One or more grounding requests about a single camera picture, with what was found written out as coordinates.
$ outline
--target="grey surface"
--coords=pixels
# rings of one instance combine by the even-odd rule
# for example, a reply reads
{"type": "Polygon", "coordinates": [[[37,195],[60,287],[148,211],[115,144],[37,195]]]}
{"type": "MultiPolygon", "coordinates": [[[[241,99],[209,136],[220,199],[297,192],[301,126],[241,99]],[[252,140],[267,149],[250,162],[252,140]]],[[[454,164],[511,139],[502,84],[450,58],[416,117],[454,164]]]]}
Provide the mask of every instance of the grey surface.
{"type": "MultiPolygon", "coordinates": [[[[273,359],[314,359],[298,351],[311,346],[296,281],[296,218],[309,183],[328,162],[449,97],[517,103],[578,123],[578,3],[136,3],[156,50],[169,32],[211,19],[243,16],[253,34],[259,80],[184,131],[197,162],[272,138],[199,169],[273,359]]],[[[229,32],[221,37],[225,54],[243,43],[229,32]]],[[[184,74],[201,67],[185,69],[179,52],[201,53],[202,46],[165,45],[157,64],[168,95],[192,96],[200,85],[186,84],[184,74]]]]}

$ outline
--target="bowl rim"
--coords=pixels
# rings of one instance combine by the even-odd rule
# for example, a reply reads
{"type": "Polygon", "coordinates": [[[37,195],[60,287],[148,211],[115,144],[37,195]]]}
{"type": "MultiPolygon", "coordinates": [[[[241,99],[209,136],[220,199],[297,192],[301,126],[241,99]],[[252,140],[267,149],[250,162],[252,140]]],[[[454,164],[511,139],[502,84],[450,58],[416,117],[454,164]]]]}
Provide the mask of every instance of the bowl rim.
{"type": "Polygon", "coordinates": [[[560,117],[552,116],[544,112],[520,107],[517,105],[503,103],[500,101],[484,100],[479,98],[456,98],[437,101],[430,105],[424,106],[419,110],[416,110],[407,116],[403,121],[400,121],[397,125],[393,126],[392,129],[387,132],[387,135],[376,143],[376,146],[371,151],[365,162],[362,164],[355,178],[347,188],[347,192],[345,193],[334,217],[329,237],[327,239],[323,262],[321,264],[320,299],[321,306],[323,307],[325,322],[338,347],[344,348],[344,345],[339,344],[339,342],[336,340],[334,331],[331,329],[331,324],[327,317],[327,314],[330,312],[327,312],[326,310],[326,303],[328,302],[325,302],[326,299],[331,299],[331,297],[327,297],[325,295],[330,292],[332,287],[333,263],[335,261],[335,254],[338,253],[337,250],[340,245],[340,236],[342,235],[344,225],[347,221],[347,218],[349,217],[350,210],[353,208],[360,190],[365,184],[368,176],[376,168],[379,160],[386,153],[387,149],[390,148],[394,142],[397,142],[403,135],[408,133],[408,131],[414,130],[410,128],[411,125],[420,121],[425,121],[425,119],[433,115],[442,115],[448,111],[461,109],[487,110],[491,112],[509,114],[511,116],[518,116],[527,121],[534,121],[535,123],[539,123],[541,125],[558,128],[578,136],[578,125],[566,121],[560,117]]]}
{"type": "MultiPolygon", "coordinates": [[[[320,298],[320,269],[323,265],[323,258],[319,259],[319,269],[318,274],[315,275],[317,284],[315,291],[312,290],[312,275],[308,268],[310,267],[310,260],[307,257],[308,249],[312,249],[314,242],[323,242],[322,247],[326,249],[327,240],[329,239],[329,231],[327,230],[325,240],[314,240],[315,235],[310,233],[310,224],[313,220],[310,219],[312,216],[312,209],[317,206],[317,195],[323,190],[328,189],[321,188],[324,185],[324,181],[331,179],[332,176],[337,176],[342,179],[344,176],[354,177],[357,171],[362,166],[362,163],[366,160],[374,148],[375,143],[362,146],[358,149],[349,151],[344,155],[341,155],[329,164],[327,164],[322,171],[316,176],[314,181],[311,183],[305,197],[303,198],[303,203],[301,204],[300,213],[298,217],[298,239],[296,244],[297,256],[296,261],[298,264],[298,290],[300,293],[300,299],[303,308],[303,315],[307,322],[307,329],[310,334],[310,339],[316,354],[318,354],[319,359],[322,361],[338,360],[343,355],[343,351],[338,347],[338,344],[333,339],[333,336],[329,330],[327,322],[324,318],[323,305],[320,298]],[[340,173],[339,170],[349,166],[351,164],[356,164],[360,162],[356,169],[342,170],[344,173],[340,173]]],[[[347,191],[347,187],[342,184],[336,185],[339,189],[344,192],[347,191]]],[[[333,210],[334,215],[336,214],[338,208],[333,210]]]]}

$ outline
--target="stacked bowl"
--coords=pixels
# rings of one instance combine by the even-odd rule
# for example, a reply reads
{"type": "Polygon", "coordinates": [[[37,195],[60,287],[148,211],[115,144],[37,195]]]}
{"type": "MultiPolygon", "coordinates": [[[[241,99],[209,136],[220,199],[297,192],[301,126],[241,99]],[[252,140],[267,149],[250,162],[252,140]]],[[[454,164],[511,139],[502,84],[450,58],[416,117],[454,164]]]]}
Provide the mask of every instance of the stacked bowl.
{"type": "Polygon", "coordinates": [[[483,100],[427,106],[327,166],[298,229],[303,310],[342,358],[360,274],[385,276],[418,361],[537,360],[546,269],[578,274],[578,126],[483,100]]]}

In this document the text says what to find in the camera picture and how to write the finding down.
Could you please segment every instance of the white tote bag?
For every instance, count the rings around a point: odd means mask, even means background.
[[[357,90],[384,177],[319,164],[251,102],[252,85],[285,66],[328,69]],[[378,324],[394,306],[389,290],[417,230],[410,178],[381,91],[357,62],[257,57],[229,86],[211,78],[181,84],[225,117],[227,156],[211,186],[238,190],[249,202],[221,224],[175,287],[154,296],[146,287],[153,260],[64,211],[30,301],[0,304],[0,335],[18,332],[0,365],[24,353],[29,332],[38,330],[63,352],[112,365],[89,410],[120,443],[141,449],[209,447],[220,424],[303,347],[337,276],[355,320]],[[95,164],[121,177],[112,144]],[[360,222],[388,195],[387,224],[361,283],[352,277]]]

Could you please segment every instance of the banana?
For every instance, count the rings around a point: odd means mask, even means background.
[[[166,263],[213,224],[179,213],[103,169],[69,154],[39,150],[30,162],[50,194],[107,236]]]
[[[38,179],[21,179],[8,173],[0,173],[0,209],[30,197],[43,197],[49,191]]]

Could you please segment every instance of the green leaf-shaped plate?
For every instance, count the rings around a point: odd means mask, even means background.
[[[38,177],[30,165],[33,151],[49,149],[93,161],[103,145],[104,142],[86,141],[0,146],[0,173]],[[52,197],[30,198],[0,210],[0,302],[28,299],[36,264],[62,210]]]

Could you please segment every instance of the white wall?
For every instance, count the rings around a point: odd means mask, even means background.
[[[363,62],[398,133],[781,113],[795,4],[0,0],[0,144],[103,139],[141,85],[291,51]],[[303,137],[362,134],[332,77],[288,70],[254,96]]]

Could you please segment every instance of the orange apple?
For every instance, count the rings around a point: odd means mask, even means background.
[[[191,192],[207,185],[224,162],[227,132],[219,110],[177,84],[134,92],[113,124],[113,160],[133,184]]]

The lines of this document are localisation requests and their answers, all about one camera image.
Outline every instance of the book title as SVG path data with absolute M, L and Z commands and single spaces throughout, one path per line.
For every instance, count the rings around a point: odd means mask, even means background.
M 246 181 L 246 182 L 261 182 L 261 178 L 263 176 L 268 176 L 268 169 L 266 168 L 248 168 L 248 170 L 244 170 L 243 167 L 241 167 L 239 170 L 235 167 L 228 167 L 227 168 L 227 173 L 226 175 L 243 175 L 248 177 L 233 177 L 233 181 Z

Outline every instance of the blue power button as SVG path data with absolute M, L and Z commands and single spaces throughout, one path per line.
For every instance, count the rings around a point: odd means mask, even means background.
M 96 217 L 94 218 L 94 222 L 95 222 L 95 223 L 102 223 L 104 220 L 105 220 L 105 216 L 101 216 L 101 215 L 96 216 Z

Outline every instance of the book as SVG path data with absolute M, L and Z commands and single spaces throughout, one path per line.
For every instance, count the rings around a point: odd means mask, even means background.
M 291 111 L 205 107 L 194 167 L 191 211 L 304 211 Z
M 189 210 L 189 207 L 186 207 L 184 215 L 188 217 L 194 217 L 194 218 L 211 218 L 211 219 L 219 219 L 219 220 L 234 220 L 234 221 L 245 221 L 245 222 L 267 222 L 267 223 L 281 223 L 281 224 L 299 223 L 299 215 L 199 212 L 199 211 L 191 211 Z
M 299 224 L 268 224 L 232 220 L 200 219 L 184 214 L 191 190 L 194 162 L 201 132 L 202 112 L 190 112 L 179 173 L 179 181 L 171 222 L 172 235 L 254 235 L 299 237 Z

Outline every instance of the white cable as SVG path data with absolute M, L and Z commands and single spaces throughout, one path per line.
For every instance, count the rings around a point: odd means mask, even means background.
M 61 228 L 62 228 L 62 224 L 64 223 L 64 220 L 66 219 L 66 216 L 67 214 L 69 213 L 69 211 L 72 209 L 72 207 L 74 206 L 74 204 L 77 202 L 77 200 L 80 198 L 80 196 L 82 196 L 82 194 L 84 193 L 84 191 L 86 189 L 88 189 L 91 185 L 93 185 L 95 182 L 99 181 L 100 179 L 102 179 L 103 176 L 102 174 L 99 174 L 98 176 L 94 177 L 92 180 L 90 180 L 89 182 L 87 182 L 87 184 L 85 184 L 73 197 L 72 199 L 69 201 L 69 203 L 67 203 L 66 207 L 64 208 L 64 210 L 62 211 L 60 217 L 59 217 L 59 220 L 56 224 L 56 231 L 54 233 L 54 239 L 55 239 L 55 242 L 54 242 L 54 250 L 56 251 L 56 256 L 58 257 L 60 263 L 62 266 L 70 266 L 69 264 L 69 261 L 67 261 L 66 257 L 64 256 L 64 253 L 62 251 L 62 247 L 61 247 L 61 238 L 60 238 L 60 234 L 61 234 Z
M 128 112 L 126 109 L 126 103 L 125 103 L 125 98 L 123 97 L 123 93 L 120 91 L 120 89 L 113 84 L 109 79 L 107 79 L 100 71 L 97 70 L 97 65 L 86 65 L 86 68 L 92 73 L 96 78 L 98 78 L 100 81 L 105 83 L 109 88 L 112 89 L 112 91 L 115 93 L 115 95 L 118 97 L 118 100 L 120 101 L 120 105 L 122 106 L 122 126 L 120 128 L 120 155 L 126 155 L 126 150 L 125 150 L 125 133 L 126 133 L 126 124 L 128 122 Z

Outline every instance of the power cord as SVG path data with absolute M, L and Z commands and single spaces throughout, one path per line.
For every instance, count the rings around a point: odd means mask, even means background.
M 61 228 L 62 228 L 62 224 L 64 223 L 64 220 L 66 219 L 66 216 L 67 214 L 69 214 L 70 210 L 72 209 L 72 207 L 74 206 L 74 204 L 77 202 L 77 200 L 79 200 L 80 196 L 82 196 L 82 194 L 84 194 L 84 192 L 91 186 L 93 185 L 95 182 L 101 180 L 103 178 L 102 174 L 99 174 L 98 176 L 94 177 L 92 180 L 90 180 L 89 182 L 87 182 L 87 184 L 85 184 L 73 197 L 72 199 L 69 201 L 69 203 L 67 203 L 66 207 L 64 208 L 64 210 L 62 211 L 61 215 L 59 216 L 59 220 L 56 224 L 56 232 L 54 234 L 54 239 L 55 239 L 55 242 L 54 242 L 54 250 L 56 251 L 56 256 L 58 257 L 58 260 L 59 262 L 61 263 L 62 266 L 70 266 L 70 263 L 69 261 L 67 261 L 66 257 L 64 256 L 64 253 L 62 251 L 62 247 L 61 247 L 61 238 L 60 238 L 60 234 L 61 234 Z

Assignment => Pull every line containing the word "requests" out of the material and copy it.

Problem solution =>
One or more grounding requests about a single camera picture, with what was found written out as coordinates.
The lines of this document are localisation requests and their answers, all about one camera image.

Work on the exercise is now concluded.